INSTRUCTIONS TO FOLLOW:
Look in the data below for the line that has "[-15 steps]", then print exactly every line from there through the line that has "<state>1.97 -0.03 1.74", leaving pictures out.

------ INFORMATION SHOWN ------

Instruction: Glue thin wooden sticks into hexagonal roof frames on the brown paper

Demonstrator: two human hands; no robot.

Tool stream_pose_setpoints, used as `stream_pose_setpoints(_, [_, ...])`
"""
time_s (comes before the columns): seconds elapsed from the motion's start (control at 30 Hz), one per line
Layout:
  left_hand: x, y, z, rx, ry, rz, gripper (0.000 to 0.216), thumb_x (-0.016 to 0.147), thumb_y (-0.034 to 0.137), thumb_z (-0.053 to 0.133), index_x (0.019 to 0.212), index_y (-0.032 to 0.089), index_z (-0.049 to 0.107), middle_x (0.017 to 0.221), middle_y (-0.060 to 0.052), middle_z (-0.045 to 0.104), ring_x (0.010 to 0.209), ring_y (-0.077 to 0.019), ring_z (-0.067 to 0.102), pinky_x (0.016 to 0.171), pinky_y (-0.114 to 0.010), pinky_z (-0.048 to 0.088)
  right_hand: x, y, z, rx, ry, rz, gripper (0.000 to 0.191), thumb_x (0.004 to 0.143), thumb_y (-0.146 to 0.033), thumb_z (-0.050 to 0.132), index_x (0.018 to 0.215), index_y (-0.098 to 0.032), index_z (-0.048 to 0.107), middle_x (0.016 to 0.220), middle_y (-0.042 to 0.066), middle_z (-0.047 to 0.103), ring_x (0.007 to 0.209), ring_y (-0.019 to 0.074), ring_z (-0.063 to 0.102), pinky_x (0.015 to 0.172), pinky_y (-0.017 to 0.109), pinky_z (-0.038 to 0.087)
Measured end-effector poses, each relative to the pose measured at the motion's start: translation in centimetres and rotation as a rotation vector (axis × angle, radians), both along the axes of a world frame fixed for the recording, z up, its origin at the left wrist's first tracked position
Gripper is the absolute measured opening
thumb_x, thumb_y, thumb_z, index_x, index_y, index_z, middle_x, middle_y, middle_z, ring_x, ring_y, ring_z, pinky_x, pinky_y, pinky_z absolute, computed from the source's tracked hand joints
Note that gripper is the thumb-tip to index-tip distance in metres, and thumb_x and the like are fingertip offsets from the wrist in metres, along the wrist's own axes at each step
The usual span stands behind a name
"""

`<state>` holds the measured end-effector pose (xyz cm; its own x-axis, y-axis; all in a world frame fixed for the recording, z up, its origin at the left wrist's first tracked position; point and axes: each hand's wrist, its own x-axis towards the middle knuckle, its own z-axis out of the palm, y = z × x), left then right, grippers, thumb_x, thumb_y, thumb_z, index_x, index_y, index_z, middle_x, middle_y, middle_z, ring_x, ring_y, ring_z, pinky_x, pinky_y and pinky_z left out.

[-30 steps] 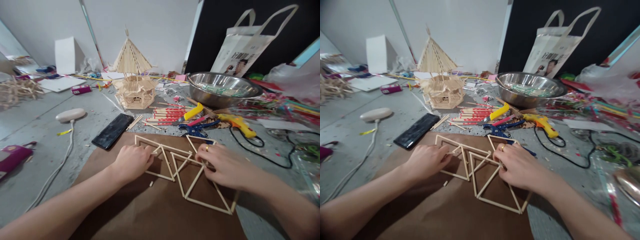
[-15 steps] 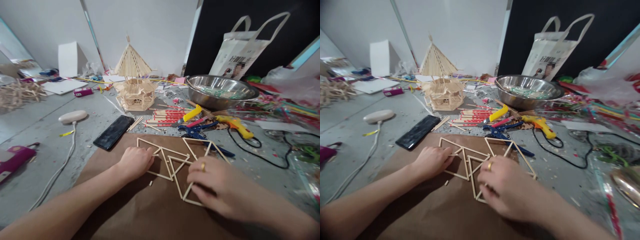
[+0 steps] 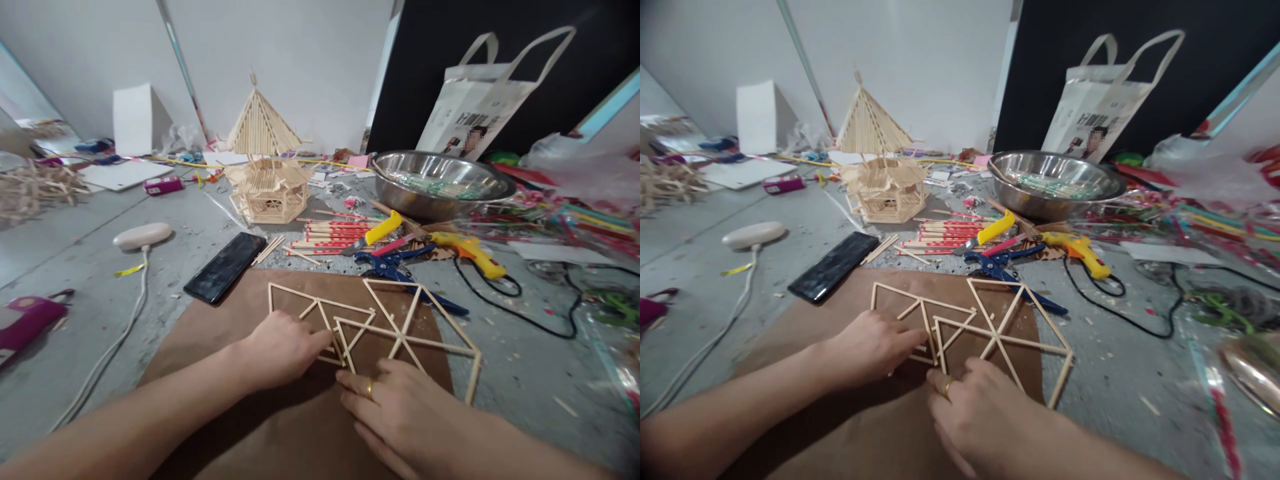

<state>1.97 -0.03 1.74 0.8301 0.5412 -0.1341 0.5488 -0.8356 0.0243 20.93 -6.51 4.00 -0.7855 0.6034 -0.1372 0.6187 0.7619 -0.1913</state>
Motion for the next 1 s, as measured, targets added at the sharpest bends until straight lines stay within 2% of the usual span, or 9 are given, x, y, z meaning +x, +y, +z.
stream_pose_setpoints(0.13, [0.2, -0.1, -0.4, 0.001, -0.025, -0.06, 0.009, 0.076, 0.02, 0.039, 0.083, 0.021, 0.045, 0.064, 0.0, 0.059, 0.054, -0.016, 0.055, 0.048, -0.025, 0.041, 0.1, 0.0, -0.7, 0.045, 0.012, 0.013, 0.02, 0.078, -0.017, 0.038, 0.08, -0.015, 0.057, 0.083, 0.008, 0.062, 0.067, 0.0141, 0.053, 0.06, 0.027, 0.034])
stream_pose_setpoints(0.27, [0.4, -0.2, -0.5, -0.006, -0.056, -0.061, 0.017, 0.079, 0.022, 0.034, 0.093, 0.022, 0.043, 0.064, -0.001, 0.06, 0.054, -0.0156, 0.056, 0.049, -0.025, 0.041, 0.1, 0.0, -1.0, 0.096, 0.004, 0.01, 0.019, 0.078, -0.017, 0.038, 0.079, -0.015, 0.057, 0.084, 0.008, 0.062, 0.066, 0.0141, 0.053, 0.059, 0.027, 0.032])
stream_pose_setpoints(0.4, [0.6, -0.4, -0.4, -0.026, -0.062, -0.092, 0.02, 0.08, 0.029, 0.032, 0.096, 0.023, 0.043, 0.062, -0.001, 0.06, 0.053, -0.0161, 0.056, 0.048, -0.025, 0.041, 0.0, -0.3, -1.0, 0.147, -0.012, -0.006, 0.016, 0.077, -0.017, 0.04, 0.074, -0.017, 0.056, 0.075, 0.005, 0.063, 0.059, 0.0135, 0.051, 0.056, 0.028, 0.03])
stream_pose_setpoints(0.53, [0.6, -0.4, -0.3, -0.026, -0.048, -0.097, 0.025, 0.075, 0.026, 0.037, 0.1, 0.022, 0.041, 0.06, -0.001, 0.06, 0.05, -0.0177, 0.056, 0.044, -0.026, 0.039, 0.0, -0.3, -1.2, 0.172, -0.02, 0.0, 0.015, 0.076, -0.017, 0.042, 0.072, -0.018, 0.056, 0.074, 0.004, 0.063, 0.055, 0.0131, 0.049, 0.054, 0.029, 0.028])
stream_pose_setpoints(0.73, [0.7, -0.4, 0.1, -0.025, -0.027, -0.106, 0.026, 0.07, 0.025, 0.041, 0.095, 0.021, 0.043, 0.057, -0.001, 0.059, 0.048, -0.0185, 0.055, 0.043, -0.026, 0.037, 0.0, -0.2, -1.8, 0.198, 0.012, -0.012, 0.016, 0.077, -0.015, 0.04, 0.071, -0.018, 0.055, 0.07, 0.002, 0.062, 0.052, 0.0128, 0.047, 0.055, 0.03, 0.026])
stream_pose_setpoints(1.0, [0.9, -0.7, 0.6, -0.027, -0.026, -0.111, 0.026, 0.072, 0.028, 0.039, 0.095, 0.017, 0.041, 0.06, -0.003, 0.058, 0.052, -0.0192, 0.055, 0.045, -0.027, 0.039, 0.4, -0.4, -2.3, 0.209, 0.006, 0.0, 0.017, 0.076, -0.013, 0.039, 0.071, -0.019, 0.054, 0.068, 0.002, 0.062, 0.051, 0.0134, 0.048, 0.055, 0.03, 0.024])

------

WORKED SOLUTION:
[-15 steps] 
[+0 steps] 

<state>1.97 -0.03 1.74 0.8301 0.5412 -0.1341 0.5488 -0.8356 0.0243 20.93 -6.51 4.00 -0.7855 0.6034 -0.1372 0.6187 0.7619 -0.1913</state>

The answer requires nothing more.